WORK REQUIRED: Copy the data exactly, pictures aside.

Segment Start: DATASET SECTION

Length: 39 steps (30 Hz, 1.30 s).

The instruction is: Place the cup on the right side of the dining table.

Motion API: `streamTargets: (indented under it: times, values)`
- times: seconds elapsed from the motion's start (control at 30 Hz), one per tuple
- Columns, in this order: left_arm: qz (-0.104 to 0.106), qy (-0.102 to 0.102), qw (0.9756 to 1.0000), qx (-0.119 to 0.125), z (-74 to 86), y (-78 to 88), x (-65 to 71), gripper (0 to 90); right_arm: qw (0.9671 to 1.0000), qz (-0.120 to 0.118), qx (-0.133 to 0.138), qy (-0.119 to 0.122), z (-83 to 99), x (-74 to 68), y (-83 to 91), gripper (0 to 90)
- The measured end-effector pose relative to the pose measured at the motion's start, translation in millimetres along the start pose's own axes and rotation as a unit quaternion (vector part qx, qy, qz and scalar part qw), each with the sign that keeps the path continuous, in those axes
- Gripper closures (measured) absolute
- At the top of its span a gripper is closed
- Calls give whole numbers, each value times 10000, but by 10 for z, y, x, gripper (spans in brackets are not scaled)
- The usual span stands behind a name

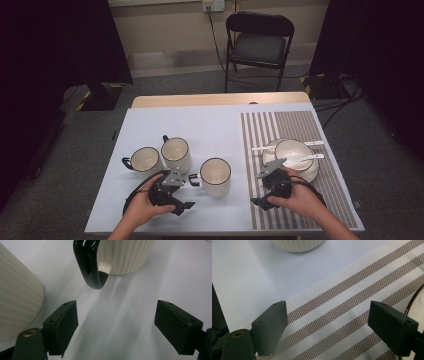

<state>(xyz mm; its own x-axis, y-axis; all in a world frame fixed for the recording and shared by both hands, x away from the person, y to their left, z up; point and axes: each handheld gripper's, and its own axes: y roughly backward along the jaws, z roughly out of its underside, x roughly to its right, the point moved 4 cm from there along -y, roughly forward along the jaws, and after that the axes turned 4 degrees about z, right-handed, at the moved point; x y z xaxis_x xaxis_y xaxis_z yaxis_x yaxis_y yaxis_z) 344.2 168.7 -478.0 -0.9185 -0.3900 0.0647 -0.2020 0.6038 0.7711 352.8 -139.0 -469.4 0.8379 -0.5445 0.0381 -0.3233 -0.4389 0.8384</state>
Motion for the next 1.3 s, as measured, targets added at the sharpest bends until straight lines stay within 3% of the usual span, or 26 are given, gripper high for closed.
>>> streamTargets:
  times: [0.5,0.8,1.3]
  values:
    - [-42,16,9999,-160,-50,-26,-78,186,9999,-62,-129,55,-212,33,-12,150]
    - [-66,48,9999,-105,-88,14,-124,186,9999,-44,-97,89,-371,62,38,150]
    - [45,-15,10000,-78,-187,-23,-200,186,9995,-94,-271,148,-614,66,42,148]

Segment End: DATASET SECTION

REPLY TO THE EXERCISE:
Length: 39 steps (30 Hz, 1.30 s).

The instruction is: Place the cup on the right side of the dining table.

Motion API: `streamTargets: (indented under it: times, values)`
- times: seconds elapsed from the motion's start (control at 30 Hz), one per tuple
- Columns, in this order: left_arm: qz (-0.104 to 0.106), qy (-0.102 to 0.102), qw (0.9756 to 1.0000), qx (-0.119 to 0.125), z (-74 to 86), y (-78 to 88), x (-65 to 71), gripper (0 to 90); right_arm: qw (0.9671 to 1.0000), qz (-0.120 to 0.118), qx (-0.133 to 0.138), qy (-0.119 to 0.122), z (-83 to 99), x (-74 to 68), y (-83 to 91), gripper (0 to 90)
- The measured end-effector pose relative to the pose measured at the motion's start, translation in millimetres along the start pose's own axes and rotation as a unit quaternion (vector part qx, qy, qz and scalar part qw), each with the sign that keeps the path continuous, in those axes
- Gripper closures (measured) absolute
- At the top of its span a gripper is closed
- Calls give whole numbers, each value times 10000, but by 10 for z, y, x, gripper (spans in brackets are not scaled)
- The usual span stands behind a name


<state>(xyz mm; its own x-axis, y-axis; all in a world frame fixed for the recording and shared by both hands, x away from the person, y to their left, z up; point and axes: each handheld gripper's, and its own axes: y roughly backward along the jaws, z roughly out of its underside, x roughly to its right, the point moved 4 cm from there along -y, roughly forward along the jaws, and after that the axes turned 4 degrees about z, right-handed, at the moved point; x y z xaxis_x xaxis_y xaxis_z yaxis_x yaxis_y yaxis_z) 344.2 168.7 -478.0 -0.9185 -0.3900 0.0647 -0.2020 0.6038 0.7711 352.8 -139.0 -469.4 0.8379 -0.5445 0.0381 -0.3233 -0.4389 0.8384</state>
Motion for the next 1.3 s, as measured, targets added at the sharpest bends until straight lines stay within 3% of the usual span, or 26 are given, gripper high for closed.
>>> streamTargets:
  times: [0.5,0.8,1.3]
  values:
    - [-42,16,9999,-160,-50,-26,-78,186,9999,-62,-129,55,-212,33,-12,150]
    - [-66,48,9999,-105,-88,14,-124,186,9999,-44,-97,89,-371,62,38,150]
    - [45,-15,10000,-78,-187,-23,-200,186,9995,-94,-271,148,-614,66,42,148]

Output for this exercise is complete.